Economic History and Ideas
Program Overview
Economic History and Ideas (SESS0024)
Key Information
- Faculty: Faculty of Arts and Humanities
- Teaching department: School of Slavonic and East European Studies
- Credit value: 30
- Restrictions: This module is open to year 2 and year 3/4 students only. In order to register for this course, students must have the following prerequisites completed previously:
- SESS0007 Introduction to Microeconomics
- SESS0008 Introduction to Macroeconomics
- or their equivalents: ECON0002, BCPM0058
Alternative Credit Options
This module is offered in several versions which have different credit weightings (e.g., either 15 or 30 credits).
- Economic History and Ideas A (SESS0025)

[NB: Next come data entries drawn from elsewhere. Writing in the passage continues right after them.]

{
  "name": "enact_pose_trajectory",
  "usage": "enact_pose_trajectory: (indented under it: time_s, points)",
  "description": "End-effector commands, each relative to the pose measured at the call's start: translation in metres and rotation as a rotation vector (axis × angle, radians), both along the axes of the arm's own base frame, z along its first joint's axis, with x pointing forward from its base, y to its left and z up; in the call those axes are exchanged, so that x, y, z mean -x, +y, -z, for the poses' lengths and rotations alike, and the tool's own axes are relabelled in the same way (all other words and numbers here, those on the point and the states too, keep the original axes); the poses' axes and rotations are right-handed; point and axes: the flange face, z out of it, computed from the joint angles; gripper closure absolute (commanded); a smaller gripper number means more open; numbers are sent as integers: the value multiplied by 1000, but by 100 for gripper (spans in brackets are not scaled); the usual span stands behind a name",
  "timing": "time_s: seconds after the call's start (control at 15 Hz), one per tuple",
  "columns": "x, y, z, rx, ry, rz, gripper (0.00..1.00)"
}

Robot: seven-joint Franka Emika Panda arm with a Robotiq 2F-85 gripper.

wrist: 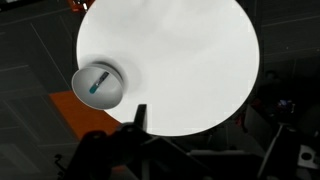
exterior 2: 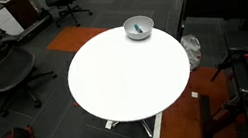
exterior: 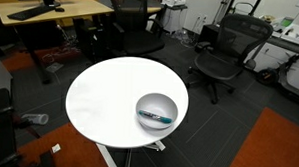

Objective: Take the marker out of the bowl and put it on the table

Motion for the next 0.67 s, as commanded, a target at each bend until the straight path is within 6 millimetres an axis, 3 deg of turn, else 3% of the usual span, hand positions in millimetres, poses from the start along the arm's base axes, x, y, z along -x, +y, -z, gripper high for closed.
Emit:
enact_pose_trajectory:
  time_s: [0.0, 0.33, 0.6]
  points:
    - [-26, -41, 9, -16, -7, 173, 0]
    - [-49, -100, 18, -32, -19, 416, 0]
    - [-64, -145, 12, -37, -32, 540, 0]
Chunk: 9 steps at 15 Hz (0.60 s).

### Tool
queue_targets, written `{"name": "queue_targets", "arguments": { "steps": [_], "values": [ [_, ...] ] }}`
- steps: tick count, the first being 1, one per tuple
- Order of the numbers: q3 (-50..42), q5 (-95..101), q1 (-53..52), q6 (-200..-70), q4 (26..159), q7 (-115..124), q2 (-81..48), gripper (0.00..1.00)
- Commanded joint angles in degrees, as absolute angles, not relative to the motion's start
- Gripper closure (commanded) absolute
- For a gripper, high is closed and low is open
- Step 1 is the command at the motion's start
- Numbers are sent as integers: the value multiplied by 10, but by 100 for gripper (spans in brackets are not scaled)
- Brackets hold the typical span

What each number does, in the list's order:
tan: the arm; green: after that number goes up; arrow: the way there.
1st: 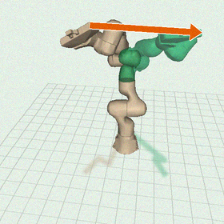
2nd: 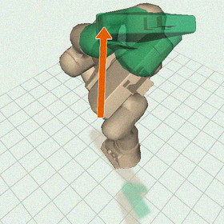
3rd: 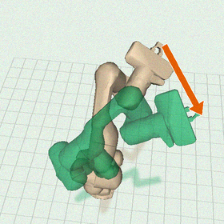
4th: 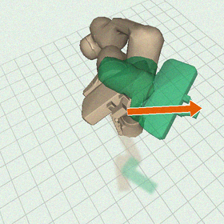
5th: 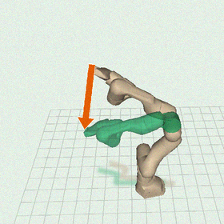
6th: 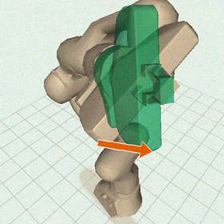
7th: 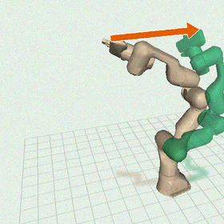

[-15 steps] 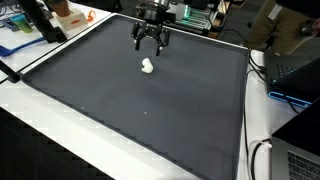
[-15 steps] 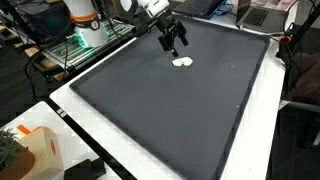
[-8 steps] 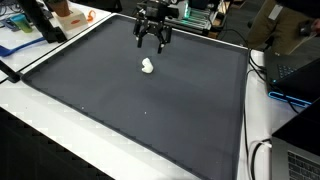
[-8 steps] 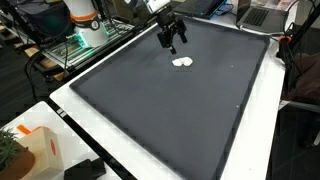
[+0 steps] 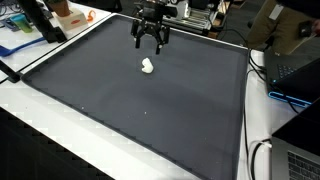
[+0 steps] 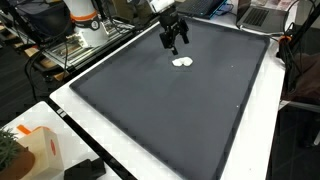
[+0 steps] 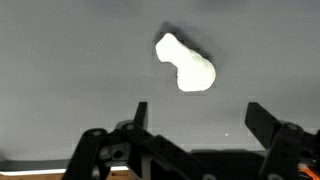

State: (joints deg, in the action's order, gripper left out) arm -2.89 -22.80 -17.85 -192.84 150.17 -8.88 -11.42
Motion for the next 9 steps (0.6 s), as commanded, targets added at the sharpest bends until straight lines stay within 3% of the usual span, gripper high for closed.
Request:
{"name": "queue_targets", "arguments": {
  "steps": [1, 9],
  "values": [
    [-75, -246, -223, -1844, 1471, -105, -102, 0],
    [-226, -116, -339, -1687, 1407, 9, -113, 0]
  ]
}}
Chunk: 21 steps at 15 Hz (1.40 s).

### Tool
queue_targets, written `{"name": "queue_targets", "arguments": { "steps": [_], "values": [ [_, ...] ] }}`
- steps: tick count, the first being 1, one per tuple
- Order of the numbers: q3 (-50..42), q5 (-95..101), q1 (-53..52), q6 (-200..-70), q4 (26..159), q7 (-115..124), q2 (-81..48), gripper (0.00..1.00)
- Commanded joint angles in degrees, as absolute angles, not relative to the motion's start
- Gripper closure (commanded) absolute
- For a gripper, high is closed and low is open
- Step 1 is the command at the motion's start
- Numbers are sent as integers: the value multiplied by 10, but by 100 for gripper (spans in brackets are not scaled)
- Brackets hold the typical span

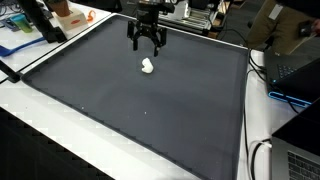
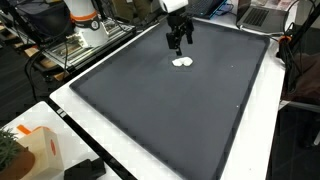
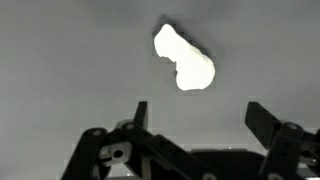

- Economic History and Ideas A (SESS0054)
Description
The course Economic History and Ideas is a core intermediate (year 2) course for undergraduate students in the new History, Politics and Economics programme. It is a full course unit spanning the autumn and spring terms. The course combines a discussion of modern economic history with analysis of economic theory, so as to provide proper context for the ideas, as they appeared throughout the last two centuries. Each week covers one major topic. About two thirds of the time will be devoted to questions of actual historical economic developments, the remaining one third to history of economic ideas. Topics include, for example, the interaction between institutions and economic development, the demographic transition, market integration, the causes and consequences of technological change, the emergence of modern schooling, the rise and fall of slavery and serfdom, the Great Depression and others on the economic history side; the birth of economics, the debate over free trade in 19th century Europe, the Malthusian trap, the marginalist revolution, the Keynesian critique and the rise of modern growth theory on the history of thought side. The course is comparative in its geographic focus: in considering the trends in economic history, we look not only at the success stories of Britain, Holland and the US but also at the countries of Eastern and Central Europe. The overarching theme in modern economic history of Eastern and Central Europe is the effort to catch up economically (and, by extension, militarily) with the West. The comparative aspect consists in seeing how policies and activities, employed in the West, succeeded or failed in the East- and Central-European context and how specific developmental features of the region contributed to, or detracted from, the long-term economic development.
Teaching Delivery
The course is based on two contact hours per week: in half of the weeks, there is a two-hour lecture, the remaining weeks have a one-hour lecture and one-hour tutorial.
Indicative Topics
- The historical record of economic growth before the Industrial Revolution
- Intensive Growth Begins: The Record
- Growth explanations: geography
- Growth explanations: culture
- Growth explanations: Institutions
- Coerced labour: nature and extent of slavery and serfdom
- Abolition of coerced labour: its logic and timeframe
- Sources and nature of innovation
- Diffusion of new technology
- The Birth of Modern Economics
- The Bad Rap of Dismal Science
- Demographic transition
- Market integration and the first globalization
- The free-trade debate in Europe
- Rise of schooling in 19th and 20th centuries
- Rise of the corporation
- Evolution of the gold standard
- Emergence of modern banking
- Marginalist revolution
- Experiments with central planning
- Famines in modern history
- The Changing labour market
- The Great Depression
- Keynesian economics and the discovery of market failure
- Growth of Public Sector
- The Great Recession and the Fiscal Crisis in Europe
- Growth, inequality and conclusions
Module Aims
To acquaint students with the available record of the long-term trends in economic development around the world and to inform their understanding of the main debates surrounding the causes and the effects of these trends. In terms of skills acquisition, the aim of the module is to improve students' interpretation of empirical evidence, to guide them in developing a good sense of proportion when evaluating historical phenomena and in acquiring basic intellectual immunity against every kind of cockamamie economic quackery that so frequently intrude upon our public discourse.
Module Deliveries for 2026/27 Academic Year
Intended Teaching Term: Terms 1 and 2
- Undergraduate (FHEQ Level 5)
Teaching and Assessment
- Mode of study: In person
- Methods of assessment:
- 60% Coursework
- 40% Exam
- Mark scheme: Numeric Marks
Other Information
- Number of students on module in previous year: 109
- Module leader: Dr Tomas Cvrcek
Module Details
This module description was last updated on 10th March 2026.